Wolfe Stephen, Research Scientist at Geological Survey of Canada utilized his time at home during the pandemic, to map pingos more accurately. He used high-resolution digital imagery of the Arctic and Google Earth to scour the Lake Erie-sized area around Tuktoyaktuk where pingos are found. He identified 1,000 new pingos, nearly doubling Canada’s pingo population to 2,160. He even identified five and possibly six new pingos within the boundaries of Pingo Canadian Landmark, which formally only recognizes eight pingos including Ibyuk Pingo, Canada’s tallest and the world’s second-tallest pingo. It reaches 49 metres (about 161 feet) in height and stretches 300 metres (about 984 feet) across its base.

How are Pingos formed?

Researchers and scientists distinguish between two types of Pingos. Closed system pingos (up north formed in cold permafrost in continuous permafrost zones and open system pingos (in boreal forests with discontinuous permafrost). Pingos often form in old lakes, that have drained. Cold climatic conditions cause permafrost to reestablish itself at the bottom of drained lake. This permafrost now squeezes the unfrozen area to create a pressure that eventually leads it to push the ground up, creates a mound and freezes again on the top. Its a slow process, They might be still growing when you look at them, therefore also called living features.

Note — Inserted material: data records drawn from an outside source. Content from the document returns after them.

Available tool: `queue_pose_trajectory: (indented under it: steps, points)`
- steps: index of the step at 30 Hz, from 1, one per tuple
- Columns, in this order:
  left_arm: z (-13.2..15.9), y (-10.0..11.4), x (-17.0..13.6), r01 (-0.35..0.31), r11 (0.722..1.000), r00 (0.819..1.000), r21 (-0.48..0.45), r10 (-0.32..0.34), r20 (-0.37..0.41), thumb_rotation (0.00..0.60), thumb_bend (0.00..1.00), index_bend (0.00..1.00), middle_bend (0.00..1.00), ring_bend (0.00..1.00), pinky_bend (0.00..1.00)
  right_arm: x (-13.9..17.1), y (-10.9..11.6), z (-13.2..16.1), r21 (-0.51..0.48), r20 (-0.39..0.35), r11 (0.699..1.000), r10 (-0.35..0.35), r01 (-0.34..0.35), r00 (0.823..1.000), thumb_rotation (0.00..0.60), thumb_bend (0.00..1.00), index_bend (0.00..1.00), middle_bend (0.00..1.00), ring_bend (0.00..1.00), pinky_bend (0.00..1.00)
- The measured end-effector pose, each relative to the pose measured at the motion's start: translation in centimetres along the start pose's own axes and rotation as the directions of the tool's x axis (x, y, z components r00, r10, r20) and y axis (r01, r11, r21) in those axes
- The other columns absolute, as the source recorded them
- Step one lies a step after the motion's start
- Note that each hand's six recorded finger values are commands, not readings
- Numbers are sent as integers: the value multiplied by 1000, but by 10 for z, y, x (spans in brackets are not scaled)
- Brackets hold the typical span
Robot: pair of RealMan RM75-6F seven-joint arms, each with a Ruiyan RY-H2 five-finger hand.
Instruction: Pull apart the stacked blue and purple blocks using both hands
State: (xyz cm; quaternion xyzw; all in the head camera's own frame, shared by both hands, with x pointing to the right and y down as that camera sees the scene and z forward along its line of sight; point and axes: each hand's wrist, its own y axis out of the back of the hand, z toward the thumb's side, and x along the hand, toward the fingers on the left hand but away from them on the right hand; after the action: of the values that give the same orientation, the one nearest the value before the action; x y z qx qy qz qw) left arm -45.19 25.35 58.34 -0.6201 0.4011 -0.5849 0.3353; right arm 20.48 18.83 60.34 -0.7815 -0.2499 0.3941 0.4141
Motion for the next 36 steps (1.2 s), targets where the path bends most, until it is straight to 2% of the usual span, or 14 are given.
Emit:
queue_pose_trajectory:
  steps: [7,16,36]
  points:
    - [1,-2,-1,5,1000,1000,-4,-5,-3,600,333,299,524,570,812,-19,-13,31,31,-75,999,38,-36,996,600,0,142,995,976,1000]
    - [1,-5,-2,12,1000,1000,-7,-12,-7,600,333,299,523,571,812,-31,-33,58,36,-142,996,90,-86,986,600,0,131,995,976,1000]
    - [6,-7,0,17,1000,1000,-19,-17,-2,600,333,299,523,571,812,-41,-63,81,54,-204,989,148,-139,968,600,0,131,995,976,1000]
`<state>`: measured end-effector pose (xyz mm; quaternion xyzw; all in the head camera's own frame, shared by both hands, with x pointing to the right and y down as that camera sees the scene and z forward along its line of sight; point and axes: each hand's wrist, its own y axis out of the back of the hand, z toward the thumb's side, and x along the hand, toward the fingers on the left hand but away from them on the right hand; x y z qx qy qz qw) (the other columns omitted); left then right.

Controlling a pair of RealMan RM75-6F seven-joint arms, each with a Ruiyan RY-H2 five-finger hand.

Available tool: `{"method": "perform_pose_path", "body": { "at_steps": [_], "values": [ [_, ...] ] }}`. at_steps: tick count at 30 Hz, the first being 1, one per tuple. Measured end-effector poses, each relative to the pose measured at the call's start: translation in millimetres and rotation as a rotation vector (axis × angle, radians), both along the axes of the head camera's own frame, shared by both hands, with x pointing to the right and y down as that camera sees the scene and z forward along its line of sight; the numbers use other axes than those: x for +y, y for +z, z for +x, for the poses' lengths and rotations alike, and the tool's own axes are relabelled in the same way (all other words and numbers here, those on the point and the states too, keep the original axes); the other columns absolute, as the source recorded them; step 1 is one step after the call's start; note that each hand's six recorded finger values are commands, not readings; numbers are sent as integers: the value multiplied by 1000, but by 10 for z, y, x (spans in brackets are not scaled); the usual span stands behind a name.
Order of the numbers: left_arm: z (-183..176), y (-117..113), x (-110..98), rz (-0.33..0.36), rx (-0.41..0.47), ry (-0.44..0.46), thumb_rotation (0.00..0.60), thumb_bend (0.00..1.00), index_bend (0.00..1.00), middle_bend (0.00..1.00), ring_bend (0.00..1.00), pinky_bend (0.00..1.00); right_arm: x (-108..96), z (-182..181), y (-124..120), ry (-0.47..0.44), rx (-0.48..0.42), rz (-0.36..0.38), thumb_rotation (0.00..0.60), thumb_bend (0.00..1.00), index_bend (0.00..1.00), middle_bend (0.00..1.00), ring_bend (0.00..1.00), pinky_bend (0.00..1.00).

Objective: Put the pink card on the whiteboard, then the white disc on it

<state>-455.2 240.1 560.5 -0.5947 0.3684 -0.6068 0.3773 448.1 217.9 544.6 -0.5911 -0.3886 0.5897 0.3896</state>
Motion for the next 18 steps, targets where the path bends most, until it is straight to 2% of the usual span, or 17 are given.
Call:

Pingos and Climate Change!

Apart from being a natural wonder, Pingos are also key indicators of climate change and the state of the permafrost that underlies them. About five per cent of the pingos identified in the 1970s have been lost to coastal erosion and Wolfe has identified about another five per cent that have collapsed because their ice cores melted away. Source : https://ottawacitizen.com/news/local-news/pingos-galore-digital-mapping-project-doubles-known-number-of-iconic-arctic-ice-volcanoes

Know more about the formation of Pingos through this excellent presentation from Geoscience Symposium

For centuries, pingos have acted as navigational aids for Inuvialuit travelling by land and water. They are a convenient height of land for spotting caribou on the tundra or whales offshore. According to Wikipedia, Pingos are also found in Greenland, Central Asia, Alaska, Siberia and scholars have seen some pingo-like features on Mars, though there is not enough evidence to class them as pingos.